§ Task objective:
Omit every picture, then return each line of the data below exactly.

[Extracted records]
====
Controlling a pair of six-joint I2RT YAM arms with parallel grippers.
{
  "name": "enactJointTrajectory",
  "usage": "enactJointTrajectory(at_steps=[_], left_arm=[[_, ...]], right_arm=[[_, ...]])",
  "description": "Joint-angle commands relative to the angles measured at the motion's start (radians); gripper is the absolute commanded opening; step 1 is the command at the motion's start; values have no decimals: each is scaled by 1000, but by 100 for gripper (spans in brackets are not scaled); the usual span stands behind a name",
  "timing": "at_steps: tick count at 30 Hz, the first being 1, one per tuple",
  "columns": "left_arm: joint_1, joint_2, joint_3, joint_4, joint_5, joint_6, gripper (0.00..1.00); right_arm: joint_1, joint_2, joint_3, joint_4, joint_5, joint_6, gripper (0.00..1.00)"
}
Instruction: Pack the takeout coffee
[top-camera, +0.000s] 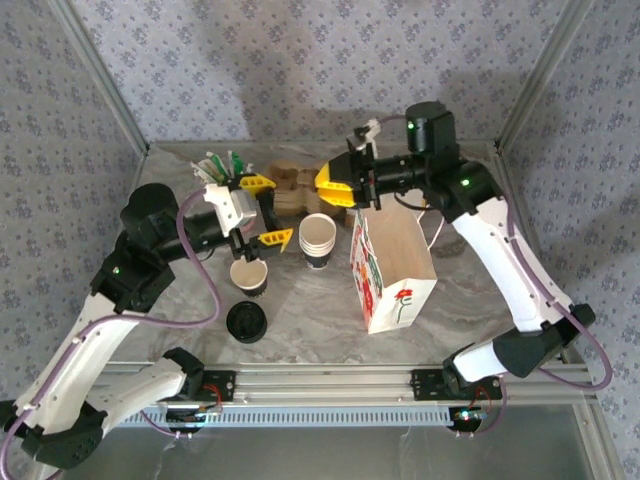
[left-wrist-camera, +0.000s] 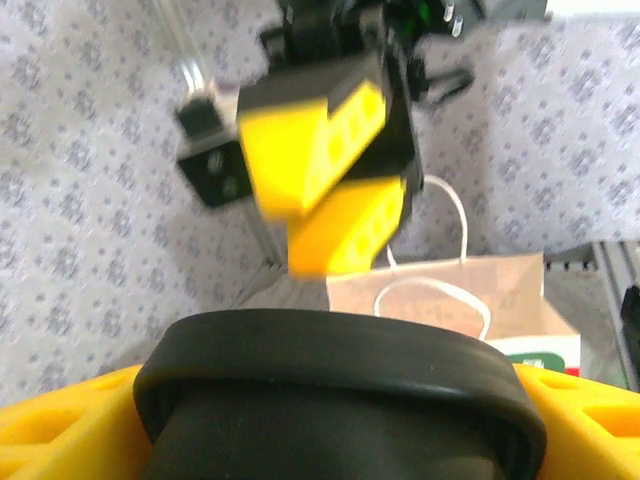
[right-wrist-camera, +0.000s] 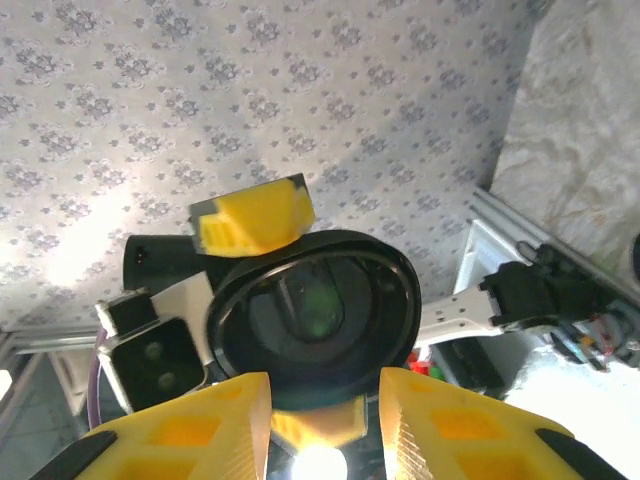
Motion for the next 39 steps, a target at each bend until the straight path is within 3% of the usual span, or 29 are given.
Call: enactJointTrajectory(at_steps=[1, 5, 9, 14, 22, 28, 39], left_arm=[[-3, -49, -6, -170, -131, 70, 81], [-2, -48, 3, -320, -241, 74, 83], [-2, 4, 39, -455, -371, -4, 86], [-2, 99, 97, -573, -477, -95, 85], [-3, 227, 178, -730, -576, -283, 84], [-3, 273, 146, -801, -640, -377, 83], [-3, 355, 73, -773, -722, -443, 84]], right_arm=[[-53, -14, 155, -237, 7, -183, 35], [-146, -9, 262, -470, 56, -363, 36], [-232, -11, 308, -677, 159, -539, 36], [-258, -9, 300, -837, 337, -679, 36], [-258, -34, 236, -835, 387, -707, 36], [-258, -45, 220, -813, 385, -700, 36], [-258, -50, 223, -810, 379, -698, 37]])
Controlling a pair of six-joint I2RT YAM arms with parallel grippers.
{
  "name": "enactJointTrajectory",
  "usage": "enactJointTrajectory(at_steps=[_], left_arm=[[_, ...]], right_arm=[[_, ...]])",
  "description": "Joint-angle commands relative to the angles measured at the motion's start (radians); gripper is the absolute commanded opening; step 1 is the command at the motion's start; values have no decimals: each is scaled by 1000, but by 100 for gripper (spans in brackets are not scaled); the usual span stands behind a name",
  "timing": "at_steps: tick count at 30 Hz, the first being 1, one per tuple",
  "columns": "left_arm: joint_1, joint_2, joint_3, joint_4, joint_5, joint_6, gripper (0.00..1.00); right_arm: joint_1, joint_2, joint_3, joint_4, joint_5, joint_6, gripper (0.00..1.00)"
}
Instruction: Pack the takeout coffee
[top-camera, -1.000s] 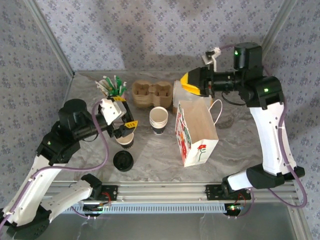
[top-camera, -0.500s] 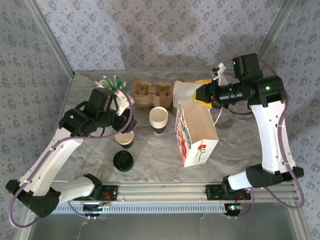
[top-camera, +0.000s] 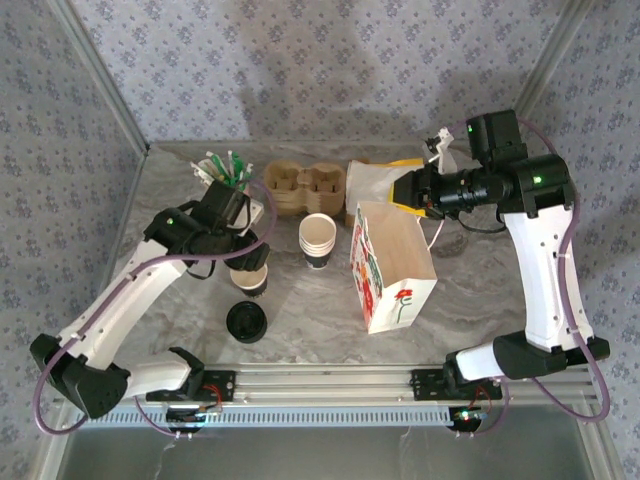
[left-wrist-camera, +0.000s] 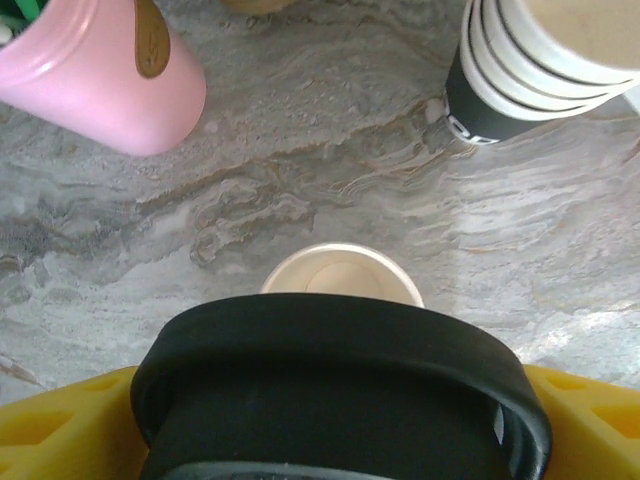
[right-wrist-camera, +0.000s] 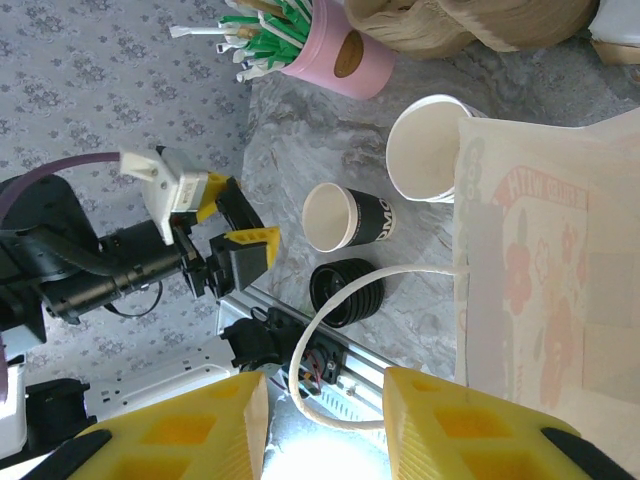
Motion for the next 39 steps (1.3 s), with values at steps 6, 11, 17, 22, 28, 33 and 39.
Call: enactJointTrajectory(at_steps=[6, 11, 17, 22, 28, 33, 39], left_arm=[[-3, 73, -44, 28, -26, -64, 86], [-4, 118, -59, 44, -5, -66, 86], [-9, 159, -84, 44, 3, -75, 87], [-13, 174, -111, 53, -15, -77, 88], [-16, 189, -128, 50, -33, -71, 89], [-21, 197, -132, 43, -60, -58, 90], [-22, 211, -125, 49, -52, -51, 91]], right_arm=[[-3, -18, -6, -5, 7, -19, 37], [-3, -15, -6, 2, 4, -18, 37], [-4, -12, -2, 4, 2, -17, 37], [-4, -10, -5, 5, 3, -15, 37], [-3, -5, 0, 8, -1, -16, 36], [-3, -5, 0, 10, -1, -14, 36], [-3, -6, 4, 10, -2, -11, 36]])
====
§ Finished exercise:
Controlling a pair of six-joint I2RT YAM arms with parallel grippers.
{
  "name": "enactJointTrajectory",
  "usage": "enactJointTrajectory(at_steps=[_], left_arm=[[_, ...]], right_arm=[[_, ...]])",
  "description": "Joint-angle commands relative to the angles measured at the motion's start (radians); gripper is the absolute commanded opening; step 1 is the command at the motion's start; values have no decimals: each is scaled by 1000, but by 100 for gripper (spans in brackets are not scaled); the usual span stands behind a name",
  "timing": "at_steps: tick count at 30 Hz, the first being 1, one per tuple",
  "columns": "left_arm: joint_1, joint_2, joint_3, joint_4, joint_5, joint_6, gripper (0.00..1.00); right_arm: joint_1, joint_2, joint_3, joint_4, joint_5, joint_6, gripper (0.00..1.00)"
}
Instruction: Pack the takeout coffee
[top-camera, +0.000s] 
[left-wrist-camera, +0.000s] 
[right-wrist-camera, +0.000s] 
Motion for the next 39 steps, a target at each bend until the straight path is within 3% of the usual span, or 29 are given.
Call: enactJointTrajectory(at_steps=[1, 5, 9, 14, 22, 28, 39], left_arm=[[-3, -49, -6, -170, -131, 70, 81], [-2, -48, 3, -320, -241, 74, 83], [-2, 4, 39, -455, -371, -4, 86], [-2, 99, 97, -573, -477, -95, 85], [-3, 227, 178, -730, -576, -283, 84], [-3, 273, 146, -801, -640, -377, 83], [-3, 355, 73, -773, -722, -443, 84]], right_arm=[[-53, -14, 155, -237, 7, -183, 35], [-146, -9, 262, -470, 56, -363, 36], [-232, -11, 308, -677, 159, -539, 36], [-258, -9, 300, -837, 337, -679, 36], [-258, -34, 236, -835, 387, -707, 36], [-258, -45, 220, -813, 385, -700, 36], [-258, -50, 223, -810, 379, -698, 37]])
Controlling a pair of six-joint I2RT YAM arms with parallel grippers.
{
  "name": "enactJointTrajectory",
  "usage": "enactJointTrajectory(at_steps=[_], left_arm=[[_, ...]], right_arm=[[_, ...]])",
  "description": "Joint-angle commands relative to the angles measured at the motion's start (radians); gripper is the absolute commanded opening; step 1 is the command at the motion's start; values have no decimals: each is scaled by 1000, but by 100 for gripper (spans in brackets are not scaled); the usual span stands behind a name",
  "timing": "at_steps: tick count at 30 Hz, the first being 1, one per tuple",
  "columns": "left_arm: joint_1, joint_2, joint_3, joint_4, joint_5, joint_6, gripper (0.00..1.00); right_arm: joint_1, joint_2, joint_3, joint_4, joint_5, joint_6, gripper (0.00..1.00)"
}
Instruction: Pack the takeout coffee
[top-camera, -1.000s] 
[top-camera, -0.500s] 
[top-camera, +0.000s] 
[left-wrist-camera, +0.000s] 
[right-wrist-camera, +0.000s] 
Motion for the next 39 steps (1.3 s), with values at steps 6, 11, 17, 22, 28, 33 and 39.
Call: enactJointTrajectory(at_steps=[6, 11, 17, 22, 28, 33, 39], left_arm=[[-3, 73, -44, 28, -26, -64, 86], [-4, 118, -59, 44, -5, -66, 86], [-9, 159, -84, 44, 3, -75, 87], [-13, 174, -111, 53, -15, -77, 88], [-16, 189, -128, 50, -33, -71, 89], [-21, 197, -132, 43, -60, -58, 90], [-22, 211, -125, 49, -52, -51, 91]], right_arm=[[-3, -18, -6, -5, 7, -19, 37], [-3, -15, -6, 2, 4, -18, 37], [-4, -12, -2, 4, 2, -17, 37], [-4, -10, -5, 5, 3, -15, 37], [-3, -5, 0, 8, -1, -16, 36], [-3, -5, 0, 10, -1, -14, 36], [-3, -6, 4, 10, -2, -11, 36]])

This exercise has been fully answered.